Les scientifiques ont finalement attribué les os du pied découverts en 2009 à une ancienne espèce humaine, et cette décision suggère que différents types d'hominidés vivaient à proximité en harmonie.

Les anciens os du pied humain restent un mystère depuis leur découverte par des scientifiques en 2009.
La provenance des os du pied vieux de 3,4 millions d’années en Éthiopie a peut-être finalement été résolue – et pourrait inciter à repenser la façon dont nos différents ancêtres humains ont coexisté.
En 2009, Yohannes Haile-Selassie de l'Arizona State University et ses collègues ont trouvé huit os d'hominidés, qui constituaient autrefois un pied droit, sur un site connu sous le nom de Burtele, dans la région Afar, au nord-est de l'Éthiopie.
La découverte, baptisée pied de Burtele, comprenait un gros orteil opposable ressemblant à un gorille, ce qui suggère que quelle que soit l'espèce à laquelle il appartenait, elle était capable de grimper aux arbres.
Bien qu'il s'agisse d'une autre espèce d'hominidés ancienne, Australopithèque afarensis, était connu pour vivre à proximité – le plus célèbre représenté par le fossile de Lucy, également trouvé dans la région Afar – le pied de Burtele semblait provenir d'un autre pied. «Nous savions dès le début qu'il n'appartenait pas à l'espèce de Lucy», explique Haile-Selassie.
Les deux principales possibilités qui rongeaient Hailé-Sélassié étaient de savoir si le pied appartenait à une autre espèce du genre. Australopithèque ou un beaucoup plus ancien et plus primitif appelé Ardipithèquequi habitait l'Éthiopie plus d'un million d'années plus tôt, mais qui possédait également un gros orteil opposable.
Entre-temps, la récupération de restes de mâchoires et de dents dans la même localité a conduit les chercheurs à annoncer la découverte d'une espèce d'hominidés nouvelle pour la science en 2015, qu'ils ont baptisée Australopithèque deyiremeda. Ils soupçonnaient que les mystérieux os du pied appartenaient à A. deyiremedamais l'âge de la mâchoire et des restes de dents était différent, donc l'équipe ne pouvait pas en être sûre.
Mais l'année suivante, les chercheurs ont découvert un A. deyiremeda mâchoire inférieure à moins de 300 mètres de l'endroit où le pied a été récupéré, les deux restes ayant le même âge géologique. Sur cette base, l'équipe a conclu que les os du pied appartenaient à A. deyiremeda.

Le pied de Burtele (à gauche) et les os incrustés dans le contour d'un pied de gorille (à droite), semblable à celui de Australopithèque deyiremeda
Dans une autre partie de l'expérience, où les chercheurs ont étudié les isotopes du carbone du A. deyiremeda dents, ils ont déterminé que l’espèce consommait principalement du matériel provenant d’arbres et d’arbustes, alors que les dents de A. afarensis indiquent une alimentation beaucoup plus riche en graminées.
Les découvertes prouvent que deux espèces d'hominidés vivaient ensemble dans le même environnement, explique Haile-Selassie.
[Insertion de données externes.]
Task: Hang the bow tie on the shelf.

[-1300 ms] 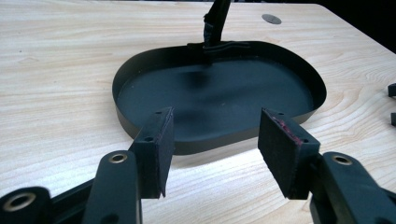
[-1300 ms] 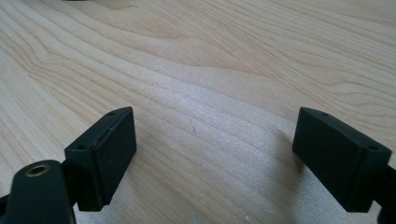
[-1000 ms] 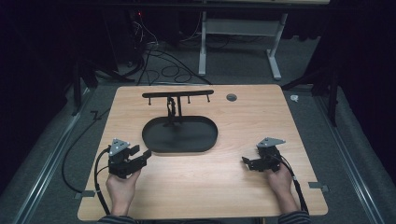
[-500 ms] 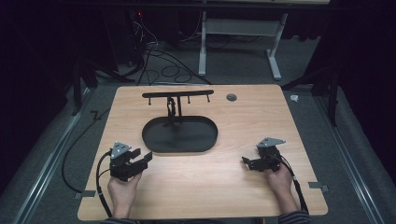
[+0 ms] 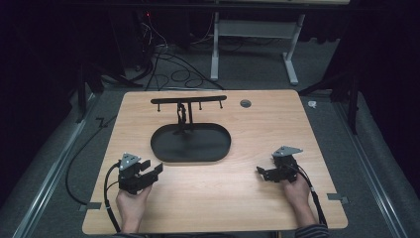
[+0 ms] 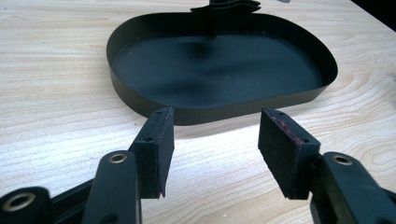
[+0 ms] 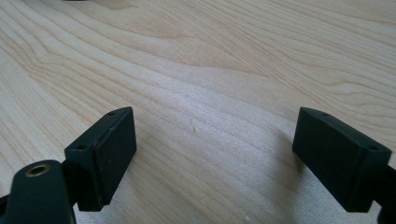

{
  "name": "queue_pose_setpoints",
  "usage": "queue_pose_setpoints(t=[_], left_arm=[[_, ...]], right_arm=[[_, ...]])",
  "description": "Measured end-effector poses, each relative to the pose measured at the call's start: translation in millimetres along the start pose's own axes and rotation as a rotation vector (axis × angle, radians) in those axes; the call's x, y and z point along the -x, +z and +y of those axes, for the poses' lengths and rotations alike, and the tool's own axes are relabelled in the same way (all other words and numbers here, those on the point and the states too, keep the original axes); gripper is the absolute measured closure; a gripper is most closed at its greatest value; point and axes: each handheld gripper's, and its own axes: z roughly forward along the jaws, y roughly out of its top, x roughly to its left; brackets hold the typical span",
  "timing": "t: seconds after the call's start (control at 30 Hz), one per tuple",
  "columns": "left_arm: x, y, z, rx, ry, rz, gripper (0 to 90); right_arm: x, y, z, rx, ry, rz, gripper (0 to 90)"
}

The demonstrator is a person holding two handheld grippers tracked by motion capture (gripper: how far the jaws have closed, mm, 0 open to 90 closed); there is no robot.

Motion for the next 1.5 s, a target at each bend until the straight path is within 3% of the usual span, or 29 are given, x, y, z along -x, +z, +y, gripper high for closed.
queue_pose_setpoints(t=[0.7,1.5], left_arm=[[-2.9,10.1,-9.3,-0.03,-0.017,0.015,46.1],[2.1,25.1,-20.7,-0.068,-0.001,0.029,46.0]], right_arm=[[0.1,0.0,0.0,0.0,-0.002,0.0,14.3],[0.0,0.0,0.0,0.0,0.0,0.0,14.3]])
Les groupes ne se disputaient pas la nourriture, il est donc possible qu'ils coexistent pacifiquement, dit-il.
«Ils ont dû se voir, passer du temps dans le même quartier et faire leurs propres affaires», dit-il. « On a peut-être vu des membres de Australopithèque deyiremeda dans les arbres tandis que les membres de A. afarensis erraient dans les prairies voisines.
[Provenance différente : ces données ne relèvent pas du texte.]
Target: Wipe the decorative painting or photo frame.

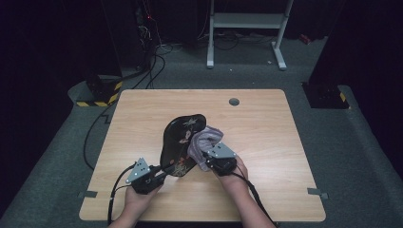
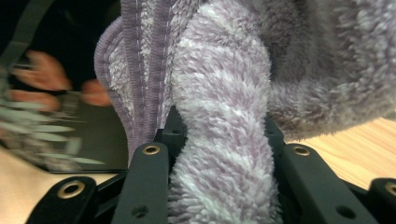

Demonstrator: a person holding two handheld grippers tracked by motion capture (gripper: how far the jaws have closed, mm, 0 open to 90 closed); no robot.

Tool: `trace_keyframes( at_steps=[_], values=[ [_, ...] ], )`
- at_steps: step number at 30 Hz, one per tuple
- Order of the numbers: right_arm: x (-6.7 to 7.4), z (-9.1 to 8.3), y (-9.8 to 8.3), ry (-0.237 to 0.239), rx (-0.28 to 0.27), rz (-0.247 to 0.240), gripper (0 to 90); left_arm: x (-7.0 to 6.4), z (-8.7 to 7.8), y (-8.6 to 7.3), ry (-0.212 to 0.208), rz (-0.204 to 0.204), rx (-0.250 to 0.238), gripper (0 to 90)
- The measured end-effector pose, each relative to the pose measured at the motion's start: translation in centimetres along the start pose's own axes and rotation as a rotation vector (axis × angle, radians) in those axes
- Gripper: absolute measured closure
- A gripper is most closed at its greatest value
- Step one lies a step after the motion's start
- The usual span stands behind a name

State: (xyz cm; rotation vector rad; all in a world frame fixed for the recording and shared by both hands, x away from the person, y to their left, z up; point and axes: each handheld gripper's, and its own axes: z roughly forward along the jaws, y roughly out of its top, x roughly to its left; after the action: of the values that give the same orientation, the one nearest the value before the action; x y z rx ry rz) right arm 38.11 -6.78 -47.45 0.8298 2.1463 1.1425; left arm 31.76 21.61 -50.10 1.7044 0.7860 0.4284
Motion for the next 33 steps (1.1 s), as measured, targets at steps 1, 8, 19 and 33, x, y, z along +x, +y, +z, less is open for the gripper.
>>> trace_keyframes(
  at_steps=[1,8,19,33],
  values=[
    [-0.5,0.1,-0.1,-0.011,0.006,0.008,66.0,0.0,0.0,0.0,0.0,0.0,0.0,77.2],
    [-2.8,0.4,-0.5,-0.067,0.031,0.047,65.9,0.0,0.0,0.0,-0.001,-0.001,0.0,77.5],
    [-0.2,0.2,-0.5,-0.023,0.023,-0.009,65.8,0.0,0.0,0.0,-0.002,-0.004,0.001,77.3],
    [5.0,-0.6,0.0,0.1,-0.011,-0.12,65.9,0.0,0.0,0.0,-0.001,-0.007,0.003,77.2]
  ],
)
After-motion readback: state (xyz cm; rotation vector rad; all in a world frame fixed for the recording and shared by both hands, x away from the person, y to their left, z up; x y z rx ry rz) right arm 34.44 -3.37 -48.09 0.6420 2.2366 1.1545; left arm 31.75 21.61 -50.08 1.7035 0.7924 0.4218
Les résultats élargissent également nos connaissances sur l’évolution humaine. « Certains avaient soutenu qu'il n'y avait qu'une seule espèce d'hominidés à un moment donné, donnant naissance à une forme plus nouvelle », explique Haile-Selassie. « Maintenant, nous savons que notre évolution n'a pas été linéaire. Il y avait plusieurs espèces d'hominidés étroitement apparentées vivant en même temps, même à proximité géographique et vivant en harmonie, ce qui suggère que la coexistence est profondément ancrée dans nos ancêtres. »
Carrie Mongle de l'Université Stony Brook à New York dit qu'il est « passionnant de commencer à mieux comprendre la diversité des hominidés au Pliocène (il y a environ 3 millions d'années) ».